» **TASK ITEM**
Your reply should be a faithful copy of the records below, free of pictures.
══════════════════════════════
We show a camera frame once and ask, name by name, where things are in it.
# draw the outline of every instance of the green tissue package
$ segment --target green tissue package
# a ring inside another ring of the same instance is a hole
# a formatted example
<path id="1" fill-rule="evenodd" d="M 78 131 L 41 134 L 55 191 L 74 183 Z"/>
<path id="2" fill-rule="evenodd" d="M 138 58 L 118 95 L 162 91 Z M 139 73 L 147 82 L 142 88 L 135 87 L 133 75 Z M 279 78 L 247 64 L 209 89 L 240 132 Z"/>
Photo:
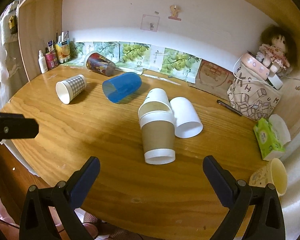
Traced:
<path id="1" fill-rule="evenodd" d="M 284 145 L 291 141 L 287 125 L 277 114 L 271 115 L 268 121 L 264 118 L 259 119 L 253 131 L 265 161 L 281 158 L 285 153 Z"/>

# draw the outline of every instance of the white wall
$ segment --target white wall
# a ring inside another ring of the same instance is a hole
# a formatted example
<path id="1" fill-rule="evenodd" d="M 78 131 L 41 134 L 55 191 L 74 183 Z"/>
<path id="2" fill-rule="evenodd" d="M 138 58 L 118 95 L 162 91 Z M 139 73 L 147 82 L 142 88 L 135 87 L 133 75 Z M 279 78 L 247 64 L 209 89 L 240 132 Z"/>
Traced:
<path id="1" fill-rule="evenodd" d="M 178 5 L 181 21 L 170 20 Z M 143 14 L 159 12 L 158 32 L 140 30 Z M 244 0 L 63 0 L 62 28 L 71 40 L 132 41 L 180 50 L 232 70 L 275 22 Z"/>

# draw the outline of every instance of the blue cup
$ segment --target blue cup
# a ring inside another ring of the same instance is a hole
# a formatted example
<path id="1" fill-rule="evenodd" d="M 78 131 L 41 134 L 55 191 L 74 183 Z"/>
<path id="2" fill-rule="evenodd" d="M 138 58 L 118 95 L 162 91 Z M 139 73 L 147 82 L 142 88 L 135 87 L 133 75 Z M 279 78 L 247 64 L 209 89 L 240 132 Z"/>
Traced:
<path id="1" fill-rule="evenodd" d="M 105 96 L 113 103 L 118 103 L 128 95 L 137 91 L 142 81 L 139 75 L 133 72 L 115 76 L 102 83 Z"/>

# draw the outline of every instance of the gray checkered pattern
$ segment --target gray checkered pattern
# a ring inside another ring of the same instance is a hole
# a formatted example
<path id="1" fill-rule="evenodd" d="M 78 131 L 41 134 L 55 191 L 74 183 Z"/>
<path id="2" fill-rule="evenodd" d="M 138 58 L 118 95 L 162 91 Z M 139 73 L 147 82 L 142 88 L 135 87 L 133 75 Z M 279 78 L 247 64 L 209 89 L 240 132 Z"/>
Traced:
<path id="1" fill-rule="evenodd" d="M 80 76 L 68 78 L 66 81 L 72 88 L 74 98 L 84 89 L 84 81 Z"/>

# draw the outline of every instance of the wooden table
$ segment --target wooden table
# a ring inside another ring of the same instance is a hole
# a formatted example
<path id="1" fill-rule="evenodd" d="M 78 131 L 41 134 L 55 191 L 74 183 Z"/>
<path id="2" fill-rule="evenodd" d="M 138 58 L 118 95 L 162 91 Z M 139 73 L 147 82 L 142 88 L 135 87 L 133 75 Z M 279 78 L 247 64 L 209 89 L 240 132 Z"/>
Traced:
<path id="1" fill-rule="evenodd" d="M 77 74 L 87 78 L 88 86 L 65 105 L 58 99 L 55 85 Z M 98 157 L 101 172 L 82 206 L 98 218 L 147 236 L 209 239 L 228 209 L 221 206 L 205 177 L 202 160 L 213 155 L 236 179 L 248 181 L 266 163 L 252 130 L 255 122 L 239 117 L 218 105 L 217 97 L 181 80 L 172 79 L 181 84 L 178 86 L 141 78 L 143 84 L 136 94 L 125 104 L 114 104 L 102 92 L 106 76 L 65 66 L 39 75 L 3 108 L 39 123 L 35 139 L 14 143 L 51 186 L 67 180 L 90 156 Z M 176 138 L 176 160 L 166 165 L 145 163 L 138 124 L 138 108 L 156 87 L 164 89 L 169 99 L 188 98 L 204 125 L 193 138 Z"/>
══════════════════════════════
» **ANSWER**
We show a camera frame once and ask, name by name, where things are in it.
# draw the outline of every instance of the green tissue package
$ segment --target green tissue package
# a ring inside another ring of the same instance is a hole
# a formatted example
<path id="1" fill-rule="evenodd" d="M 78 131 L 41 134 L 55 191 L 74 183 Z"/>
<path id="2" fill-rule="evenodd" d="M 138 58 L 118 95 L 162 91 Z M 139 73 L 147 82 L 142 88 L 135 87 L 133 75 Z M 279 78 L 247 64 L 209 89 L 240 132 Z"/>
Photo:
Traced:
<path id="1" fill-rule="evenodd" d="M 284 145 L 291 141 L 287 125 L 277 114 L 271 115 L 268 121 L 264 118 L 259 119 L 253 131 L 265 161 L 281 158 L 285 153 Z"/>

# draw the outline of every instance of the white wall
$ segment --target white wall
# a ring inside another ring of the same instance is a hole
# a formatted example
<path id="1" fill-rule="evenodd" d="M 78 131 L 41 134 L 55 191 L 74 183 Z"/>
<path id="2" fill-rule="evenodd" d="M 138 58 L 118 95 L 162 91 Z M 139 73 L 147 82 L 142 88 L 135 87 L 133 75 Z M 279 78 L 247 64 L 209 89 L 240 132 Z"/>
Traced:
<path id="1" fill-rule="evenodd" d="M 178 5 L 181 21 L 170 20 Z M 143 14 L 159 12 L 158 32 L 140 30 Z M 244 0 L 63 0 L 62 28 L 71 40 L 132 41 L 180 50 L 232 70 L 275 22 Z"/>

# draw the outline of every instance of the blue cup
$ segment --target blue cup
# a ring inside another ring of the same instance is a hole
# a formatted example
<path id="1" fill-rule="evenodd" d="M 78 131 L 41 134 L 55 191 L 74 183 Z"/>
<path id="2" fill-rule="evenodd" d="M 138 58 L 118 95 L 162 91 Z M 139 73 L 147 82 L 142 88 L 135 87 L 133 75 Z M 279 78 L 247 64 L 209 89 L 240 132 Z"/>
Traced:
<path id="1" fill-rule="evenodd" d="M 105 96 L 113 103 L 118 103 L 128 95 L 137 91 L 142 81 L 139 75 L 133 72 L 115 76 L 102 83 Z"/>

# draw the outline of every instance of the gray checkered pattern
$ segment --target gray checkered pattern
# a ring inside another ring of the same instance is a hole
# a formatted example
<path id="1" fill-rule="evenodd" d="M 78 131 L 41 134 L 55 191 L 74 183 Z"/>
<path id="2" fill-rule="evenodd" d="M 138 58 L 118 95 L 162 91 Z M 139 73 L 147 82 L 142 88 L 135 87 L 133 75 Z M 279 78 L 247 64 L 209 89 L 240 132 Z"/>
Traced:
<path id="1" fill-rule="evenodd" d="M 80 76 L 68 78 L 66 81 L 72 88 L 74 98 L 84 89 L 84 81 Z"/>

# draw the outline of every instance of the wooden table
$ segment --target wooden table
# a ring inside another ring of the same instance is a hole
# a formatted example
<path id="1" fill-rule="evenodd" d="M 78 131 L 41 134 L 55 191 L 74 183 Z"/>
<path id="2" fill-rule="evenodd" d="M 138 58 L 118 95 L 162 91 Z M 139 73 L 147 82 L 142 88 L 135 87 L 133 75 Z M 279 78 L 247 64 L 209 89 L 240 132 Z"/>
Traced:
<path id="1" fill-rule="evenodd" d="M 77 74 L 87 78 L 88 86 L 65 105 L 58 99 L 55 85 Z M 98 157 L 101 172 L 82 206 L 98 218 L 147 236 L 209 239 L 228 209 L 221 206 L 205 177 L 202 160 L 213 155 L 236 179 L 248 181 L 266 163 L 252 130 L 255 122 L 239 117 L 218 105 L 217 97 L 181 80 L 172 79 L 181 84 L 178 86 L 141 78 L 143 84 L 136 94 L 125 104 L 114 104 L 102 92 L 106 76 L 65 66 L 39 75 L 3 108 L 39 123 L 35 139 L 14 143 L 51 186 L 67 180 L 90 156 Z M 176 138 L 176 160 L 166 165 L 145 163 L 138 124 L 138 108 L 156 87 L 164 89 L 169 99 L 188 98 L 204 125 L 193 138 Z"/>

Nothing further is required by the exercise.